We first stumbled on random 408 errors at the beginning of the month when Frank was showing us fortrabbit's newly designed landing page. An 408 error came up instantly. We first thought the problem came from a bad wifi connection. However, it occurred again under other conditions, but not on all of our computers and very randomly. Even more annoying, other sites hosted on fortrabbit seemed to be affected too.

What's a 408 anyways?

408 Request Timeout The server timed out waiting for the request. According to W3 HTTP specifications: "The client did not produce a request within the time that the server was prepared to wait.

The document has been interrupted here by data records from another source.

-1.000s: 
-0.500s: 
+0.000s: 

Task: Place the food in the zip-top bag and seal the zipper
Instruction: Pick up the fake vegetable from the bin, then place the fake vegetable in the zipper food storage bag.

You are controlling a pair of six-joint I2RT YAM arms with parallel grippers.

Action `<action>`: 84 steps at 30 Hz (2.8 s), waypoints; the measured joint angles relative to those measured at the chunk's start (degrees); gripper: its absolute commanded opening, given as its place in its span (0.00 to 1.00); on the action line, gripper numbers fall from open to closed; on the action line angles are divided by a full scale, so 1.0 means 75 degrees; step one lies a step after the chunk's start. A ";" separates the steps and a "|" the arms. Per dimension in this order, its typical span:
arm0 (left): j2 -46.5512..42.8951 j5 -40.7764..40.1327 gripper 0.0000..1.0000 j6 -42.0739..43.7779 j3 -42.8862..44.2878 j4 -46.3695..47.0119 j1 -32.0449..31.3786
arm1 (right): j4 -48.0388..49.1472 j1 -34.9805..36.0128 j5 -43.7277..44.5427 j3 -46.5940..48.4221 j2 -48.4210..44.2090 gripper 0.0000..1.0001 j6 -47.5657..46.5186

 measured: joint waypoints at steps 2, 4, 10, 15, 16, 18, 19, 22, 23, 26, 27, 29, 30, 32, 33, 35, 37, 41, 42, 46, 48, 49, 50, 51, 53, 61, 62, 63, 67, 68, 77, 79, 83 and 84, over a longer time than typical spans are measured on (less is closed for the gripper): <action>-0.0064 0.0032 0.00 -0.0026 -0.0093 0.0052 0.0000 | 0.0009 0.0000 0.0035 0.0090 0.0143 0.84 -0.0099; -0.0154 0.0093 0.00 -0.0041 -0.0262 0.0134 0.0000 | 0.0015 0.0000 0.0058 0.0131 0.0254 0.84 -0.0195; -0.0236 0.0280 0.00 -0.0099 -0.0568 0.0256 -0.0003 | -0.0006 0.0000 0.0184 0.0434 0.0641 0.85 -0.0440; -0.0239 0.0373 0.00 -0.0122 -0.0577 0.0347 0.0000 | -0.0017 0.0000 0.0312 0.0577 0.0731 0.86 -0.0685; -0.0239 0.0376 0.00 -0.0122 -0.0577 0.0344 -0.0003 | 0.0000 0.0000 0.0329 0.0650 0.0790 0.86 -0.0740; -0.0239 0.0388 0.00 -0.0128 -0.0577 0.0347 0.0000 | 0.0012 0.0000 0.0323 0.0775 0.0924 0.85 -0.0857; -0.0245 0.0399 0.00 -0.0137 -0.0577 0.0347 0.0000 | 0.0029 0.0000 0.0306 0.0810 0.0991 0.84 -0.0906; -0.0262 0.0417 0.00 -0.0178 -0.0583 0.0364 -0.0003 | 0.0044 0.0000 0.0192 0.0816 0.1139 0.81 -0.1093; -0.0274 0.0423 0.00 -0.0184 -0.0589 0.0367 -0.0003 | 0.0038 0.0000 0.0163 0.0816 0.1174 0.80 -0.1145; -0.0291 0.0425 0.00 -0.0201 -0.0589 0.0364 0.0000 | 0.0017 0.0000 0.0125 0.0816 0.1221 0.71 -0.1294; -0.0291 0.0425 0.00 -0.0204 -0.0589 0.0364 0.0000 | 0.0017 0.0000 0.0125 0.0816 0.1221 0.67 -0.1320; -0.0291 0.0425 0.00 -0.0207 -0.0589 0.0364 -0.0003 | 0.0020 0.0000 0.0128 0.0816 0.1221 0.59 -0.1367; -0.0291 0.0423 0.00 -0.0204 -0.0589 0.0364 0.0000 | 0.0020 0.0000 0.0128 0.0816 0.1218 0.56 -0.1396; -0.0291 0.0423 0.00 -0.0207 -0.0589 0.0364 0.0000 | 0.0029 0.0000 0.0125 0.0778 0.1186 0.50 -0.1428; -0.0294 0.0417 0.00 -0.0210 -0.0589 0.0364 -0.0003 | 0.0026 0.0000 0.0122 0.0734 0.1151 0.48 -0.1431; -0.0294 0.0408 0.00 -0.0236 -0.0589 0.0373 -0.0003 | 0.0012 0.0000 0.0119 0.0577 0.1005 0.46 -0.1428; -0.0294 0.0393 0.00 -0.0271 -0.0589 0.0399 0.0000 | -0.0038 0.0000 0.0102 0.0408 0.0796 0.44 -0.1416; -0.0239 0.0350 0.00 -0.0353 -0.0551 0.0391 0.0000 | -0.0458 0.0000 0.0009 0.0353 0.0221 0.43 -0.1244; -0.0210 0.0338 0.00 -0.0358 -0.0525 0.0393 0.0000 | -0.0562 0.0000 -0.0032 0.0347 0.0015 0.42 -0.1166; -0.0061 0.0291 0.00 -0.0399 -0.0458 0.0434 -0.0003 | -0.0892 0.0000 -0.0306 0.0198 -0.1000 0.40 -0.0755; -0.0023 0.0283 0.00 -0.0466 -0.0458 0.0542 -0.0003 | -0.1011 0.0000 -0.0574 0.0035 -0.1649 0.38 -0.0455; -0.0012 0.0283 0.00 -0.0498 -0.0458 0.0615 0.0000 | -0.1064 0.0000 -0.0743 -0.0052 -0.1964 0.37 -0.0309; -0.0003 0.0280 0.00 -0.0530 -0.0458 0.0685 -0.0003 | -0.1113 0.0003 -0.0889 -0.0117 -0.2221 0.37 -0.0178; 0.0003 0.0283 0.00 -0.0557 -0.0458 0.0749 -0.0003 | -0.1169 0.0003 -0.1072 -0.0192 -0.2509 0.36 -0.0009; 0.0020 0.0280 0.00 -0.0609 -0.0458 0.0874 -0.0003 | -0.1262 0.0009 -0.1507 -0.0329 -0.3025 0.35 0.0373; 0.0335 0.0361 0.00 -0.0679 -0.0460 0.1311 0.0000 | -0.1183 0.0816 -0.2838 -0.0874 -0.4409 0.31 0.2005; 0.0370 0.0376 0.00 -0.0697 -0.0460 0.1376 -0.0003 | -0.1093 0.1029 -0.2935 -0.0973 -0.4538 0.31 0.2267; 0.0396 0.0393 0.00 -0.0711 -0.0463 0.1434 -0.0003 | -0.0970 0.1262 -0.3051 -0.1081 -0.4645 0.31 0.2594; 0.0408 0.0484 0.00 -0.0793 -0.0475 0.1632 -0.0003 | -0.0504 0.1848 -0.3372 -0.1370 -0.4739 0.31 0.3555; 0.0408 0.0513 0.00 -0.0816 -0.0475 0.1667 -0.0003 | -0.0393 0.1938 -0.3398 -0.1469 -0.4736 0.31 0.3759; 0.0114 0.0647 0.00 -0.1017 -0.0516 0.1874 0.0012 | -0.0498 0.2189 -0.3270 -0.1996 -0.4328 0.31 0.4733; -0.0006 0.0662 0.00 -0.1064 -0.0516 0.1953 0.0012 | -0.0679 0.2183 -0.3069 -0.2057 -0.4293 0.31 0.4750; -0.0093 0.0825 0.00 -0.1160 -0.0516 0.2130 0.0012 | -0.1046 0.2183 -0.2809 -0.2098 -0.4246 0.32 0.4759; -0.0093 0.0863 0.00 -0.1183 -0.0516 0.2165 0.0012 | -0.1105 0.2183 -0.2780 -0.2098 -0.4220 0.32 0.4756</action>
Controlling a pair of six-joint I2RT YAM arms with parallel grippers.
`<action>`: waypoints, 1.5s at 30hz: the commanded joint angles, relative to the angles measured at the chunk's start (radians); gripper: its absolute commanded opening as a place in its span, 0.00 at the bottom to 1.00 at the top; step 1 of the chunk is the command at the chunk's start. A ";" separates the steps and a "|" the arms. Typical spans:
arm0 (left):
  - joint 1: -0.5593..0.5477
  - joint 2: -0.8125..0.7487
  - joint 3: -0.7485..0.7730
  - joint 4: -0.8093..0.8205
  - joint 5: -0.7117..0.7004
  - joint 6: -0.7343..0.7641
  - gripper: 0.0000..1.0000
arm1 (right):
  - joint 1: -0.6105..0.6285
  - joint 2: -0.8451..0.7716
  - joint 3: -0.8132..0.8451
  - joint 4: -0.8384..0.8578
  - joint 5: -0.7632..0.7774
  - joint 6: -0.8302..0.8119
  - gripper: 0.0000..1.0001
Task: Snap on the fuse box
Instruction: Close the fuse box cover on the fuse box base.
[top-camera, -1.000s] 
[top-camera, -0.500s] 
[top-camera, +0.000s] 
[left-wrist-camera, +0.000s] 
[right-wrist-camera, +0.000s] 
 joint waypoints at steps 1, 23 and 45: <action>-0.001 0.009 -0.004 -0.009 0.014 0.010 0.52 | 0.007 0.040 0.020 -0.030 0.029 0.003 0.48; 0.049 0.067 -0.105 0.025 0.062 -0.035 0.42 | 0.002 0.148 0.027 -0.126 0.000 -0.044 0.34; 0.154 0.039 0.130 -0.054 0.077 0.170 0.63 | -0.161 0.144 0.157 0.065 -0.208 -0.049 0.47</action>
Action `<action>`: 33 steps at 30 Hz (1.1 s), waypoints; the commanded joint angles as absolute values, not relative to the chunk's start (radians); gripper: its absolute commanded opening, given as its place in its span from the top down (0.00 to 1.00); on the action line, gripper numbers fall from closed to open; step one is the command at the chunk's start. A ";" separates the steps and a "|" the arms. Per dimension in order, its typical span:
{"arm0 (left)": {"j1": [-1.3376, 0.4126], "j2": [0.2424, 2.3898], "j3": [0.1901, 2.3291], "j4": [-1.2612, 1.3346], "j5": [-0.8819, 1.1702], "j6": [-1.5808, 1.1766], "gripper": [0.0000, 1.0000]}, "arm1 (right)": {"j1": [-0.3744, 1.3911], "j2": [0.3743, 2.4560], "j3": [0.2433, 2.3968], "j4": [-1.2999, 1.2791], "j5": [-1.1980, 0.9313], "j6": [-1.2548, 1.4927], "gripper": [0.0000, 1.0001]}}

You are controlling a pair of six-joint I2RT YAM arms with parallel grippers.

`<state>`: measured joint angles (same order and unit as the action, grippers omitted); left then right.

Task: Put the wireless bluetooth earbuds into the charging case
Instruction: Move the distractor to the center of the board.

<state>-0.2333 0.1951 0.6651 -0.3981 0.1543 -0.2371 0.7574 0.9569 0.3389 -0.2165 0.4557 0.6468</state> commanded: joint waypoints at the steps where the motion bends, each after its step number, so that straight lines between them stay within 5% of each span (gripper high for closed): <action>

The client MAY repeat the request without modifications at any later time."

So — the browser didn't send a request in time, now what?

The errors were not logged by our load balancer

It was quite hard to find what was going on — because the errors occurred very randomly and we didn't saw them in the logs. By then some clients reported the error as well. That pushed us to find a fix quickly. With the help of our clients we collected enough information to find out that the problem was only appearing in Google Chrome - WTF?!#. Other browsers were not affected. Still we couldn't reproduce the issue reliably.

Provoking the error

Finally I found an article about Google Chrome's TCP preconnect feature — this special feature opens connections for every link you're probably going to open to magically speed up things a bit for you. In other words: this smart Google Chrome browser immediately starts a connection whenever you hover a link and are still unsure you might want to click it. BTW: InstantClick is a similar approach based on JS. So the trick to reproduce the 408 error more frequently was to wait before clicking a link! BOOM ! 408 (sometimes). Those silently generated TCP connections are definitely not the normal expected behavior of a browser.

Solving the issue and fine tuning the configuration

Over the weekend, we increased the timeout value that is closing those TCP connections from 10 seconds to 30 seconds. Currently we are looking for the best value that doesn't throw 408 without affecting the load balancer's performance. Thanks again to everyone for reporting.